# What is needed
The listing is to be printed word for word, pictures omitted.

# Provided material
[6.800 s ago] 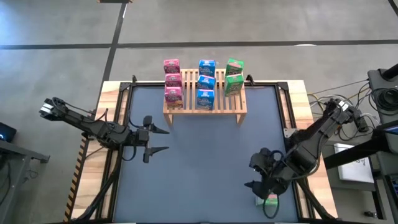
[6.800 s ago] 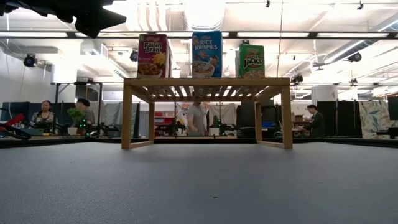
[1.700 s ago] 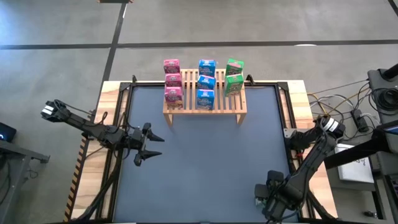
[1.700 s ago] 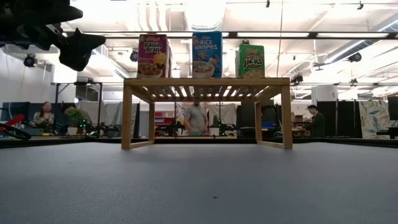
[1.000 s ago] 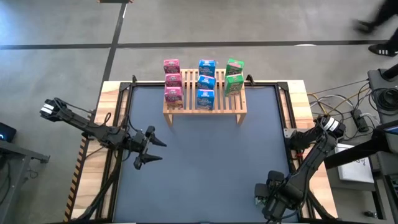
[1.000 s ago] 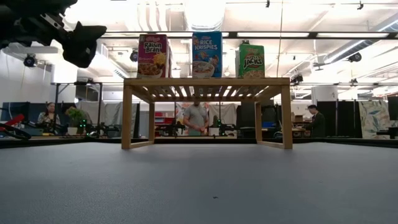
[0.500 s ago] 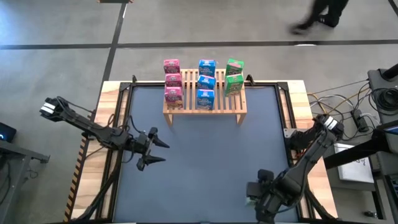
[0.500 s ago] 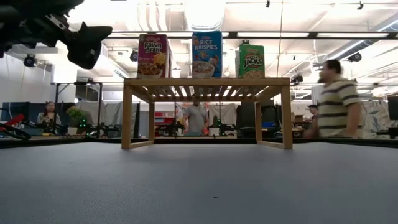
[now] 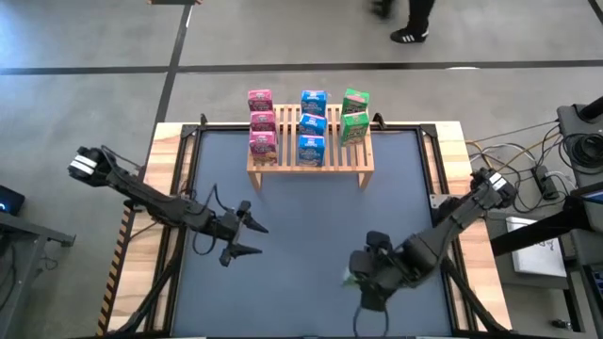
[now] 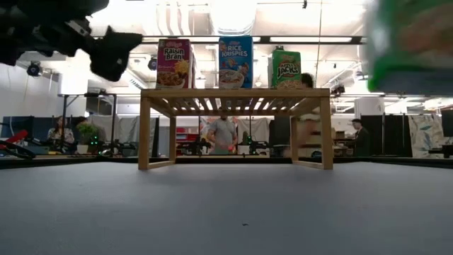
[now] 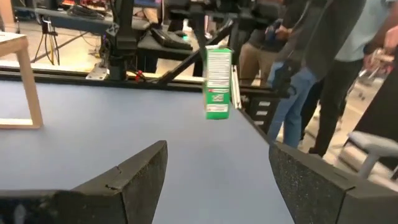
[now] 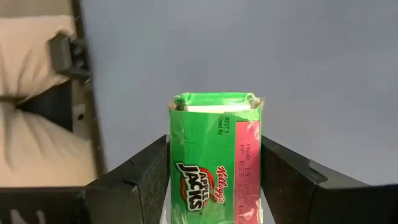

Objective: Stack cereal on shelf
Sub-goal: Put the green cereal box on the shelf aligned with the other green cereal boxes

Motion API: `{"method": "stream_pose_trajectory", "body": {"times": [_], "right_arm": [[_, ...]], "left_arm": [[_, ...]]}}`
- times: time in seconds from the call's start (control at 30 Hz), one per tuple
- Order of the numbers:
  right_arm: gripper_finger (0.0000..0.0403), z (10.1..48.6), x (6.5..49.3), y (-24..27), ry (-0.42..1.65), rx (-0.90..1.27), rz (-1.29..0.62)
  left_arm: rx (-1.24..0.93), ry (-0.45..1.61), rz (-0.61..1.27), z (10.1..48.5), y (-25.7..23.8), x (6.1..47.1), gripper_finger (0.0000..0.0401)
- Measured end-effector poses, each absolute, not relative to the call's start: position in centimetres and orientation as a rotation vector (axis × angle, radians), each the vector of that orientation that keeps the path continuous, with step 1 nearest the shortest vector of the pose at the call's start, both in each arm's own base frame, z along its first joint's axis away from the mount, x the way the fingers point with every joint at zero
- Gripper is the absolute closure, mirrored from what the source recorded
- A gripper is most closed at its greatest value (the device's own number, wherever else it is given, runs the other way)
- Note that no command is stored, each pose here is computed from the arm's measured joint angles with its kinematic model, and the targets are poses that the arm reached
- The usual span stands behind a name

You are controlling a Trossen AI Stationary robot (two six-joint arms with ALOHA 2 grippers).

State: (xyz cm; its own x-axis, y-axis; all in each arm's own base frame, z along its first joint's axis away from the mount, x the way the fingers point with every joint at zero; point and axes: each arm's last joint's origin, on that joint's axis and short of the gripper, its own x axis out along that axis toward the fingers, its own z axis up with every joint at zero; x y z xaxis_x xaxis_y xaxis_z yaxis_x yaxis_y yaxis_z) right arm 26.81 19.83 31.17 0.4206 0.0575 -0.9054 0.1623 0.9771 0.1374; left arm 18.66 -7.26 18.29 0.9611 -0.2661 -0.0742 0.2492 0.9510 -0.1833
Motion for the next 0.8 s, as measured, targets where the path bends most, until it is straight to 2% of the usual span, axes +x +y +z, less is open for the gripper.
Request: {"method": "stream_pose_trajectory", "body": {"times": [0.23, 0.33, 0.57, 0.67, 0.8], "right_arm": [[0.0196, 31.1, 28.8, 16.8, 1.129, 0.212, -0.123], [0.0196, 31.2, 29.5, 15.7, 1.117, 0.204, -0.14], [0.0196, 31.3, 30.3, 14.6, 1.074, 0.192, -0.161], [0.0196, 31.4, 30.5, 14.7, 1.053, 0.172, -0.144], [0.0196, 31.5, 30.7, 14.7, 1.035, 0.171, -0.141]], "left_arm": [[-0.073, 0.133, -0.258, 19.1, -9.2, 23.2, 0.0136], [-0.024, 0.127, -0.198, 19.5, -10.0, 25.6, 0.0136], [0.004, 0.171, -0.189, 18.4, -11.7, 29.9, 0.0135], [-0.026, 0.188, -0.188, 17.9, -12.2, 31.2, 0.0124], [-0.079, 0.182, -0.206, 18.0, -12.6, 33.0, 0.0089]]}}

# Output
[6.800 s ago] 
[6.800 s ago] 
[1.700 s ago] 
[1.700 s ago] 
[1.000 s ago] 
[1.000 s ago] 
[0.500 s ago] 
[0.500 s ago] 
[now] 
[now] 
[now] 
[now] 

Objective: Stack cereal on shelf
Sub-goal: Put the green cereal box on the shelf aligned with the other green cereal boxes

Motion API: `{"method": "stream_pose_trajectory", "body": {"times": [_], "right_arm": [[_, ...]], "left_arm": [[_, ...]]}}`
- times: time in seconds from the call's start (control at 30 Hz), one per tuple
- Order of the numbers:
  right_arm: gripper_finger (0.0000..0.0403), z (10.1..48.6), x (6.5..49.3), y (-24..27), ry (-0.42..1.65), rx (-0.90..1.27), rz (-1.29..0.62)
  left_arm: rx (-1.24..0.93), ry (-0.45..1.61), rz (-0.61..1.27), z (10.1..48.5), y (-25.7..23.8), x (6.1..47.1), gripper_finger (0.0000..0.0401)
- Measured end-effector poses, each absolute, not relative to the call's start: position in centimetres and orientation as a rotation vector (axis × angle, radians), each the vector of that orientation that keeps the path continuous, with step 1 nearest the shortest vector of the pose at the call's start, both in each arm's own base frame, z along its first joint's axis away from the mount, x the way the fingers point with every joint at zero
- Gripper is the absolute closure, mirrored from what the source recorded
- A gripper is most closed at its greatest value (the device's own number, wherever else it is given, runs the other way)
- Note that no command is stored, each pose here is computed from the arm's measured joint angles with its kinematic model, and the targets are poses that the arm reached
- The usual span stands behind a name

You are controlling a Trossen AI Stationary robot (two six-joint arms with ALOHA 2 grippers).

State: (xyz cm; its own x-axis, y-axis; all in each arm's own base frame, z along its first joint's axis away from the mount, x the way the fingers point with every joint at zero; point and axes: each arm's last joint's origin, on that joint's axis and short of the gripper, its own x axis out along that axis toward the fingers, its own z axis up with every joint at zero; x y z xaxis_x xaxis_y xaxis_z yaxis_x yaxis_y yaxis_z) right arm 26.81 19.83 31.17 0.4206 0.0575 -0.9054 0.1623 0.9771 0.1374; left arm 18.66 -7.26 18.29 0.9611 -0.2661 -0.0742 0.2492 0.9510 -0.1833
Motion for the next 0.8 s, as measured, targets where the path bends most, until it is straight to 2% of the usual span, axes +x +y +z, less is open for the gripper.
Request: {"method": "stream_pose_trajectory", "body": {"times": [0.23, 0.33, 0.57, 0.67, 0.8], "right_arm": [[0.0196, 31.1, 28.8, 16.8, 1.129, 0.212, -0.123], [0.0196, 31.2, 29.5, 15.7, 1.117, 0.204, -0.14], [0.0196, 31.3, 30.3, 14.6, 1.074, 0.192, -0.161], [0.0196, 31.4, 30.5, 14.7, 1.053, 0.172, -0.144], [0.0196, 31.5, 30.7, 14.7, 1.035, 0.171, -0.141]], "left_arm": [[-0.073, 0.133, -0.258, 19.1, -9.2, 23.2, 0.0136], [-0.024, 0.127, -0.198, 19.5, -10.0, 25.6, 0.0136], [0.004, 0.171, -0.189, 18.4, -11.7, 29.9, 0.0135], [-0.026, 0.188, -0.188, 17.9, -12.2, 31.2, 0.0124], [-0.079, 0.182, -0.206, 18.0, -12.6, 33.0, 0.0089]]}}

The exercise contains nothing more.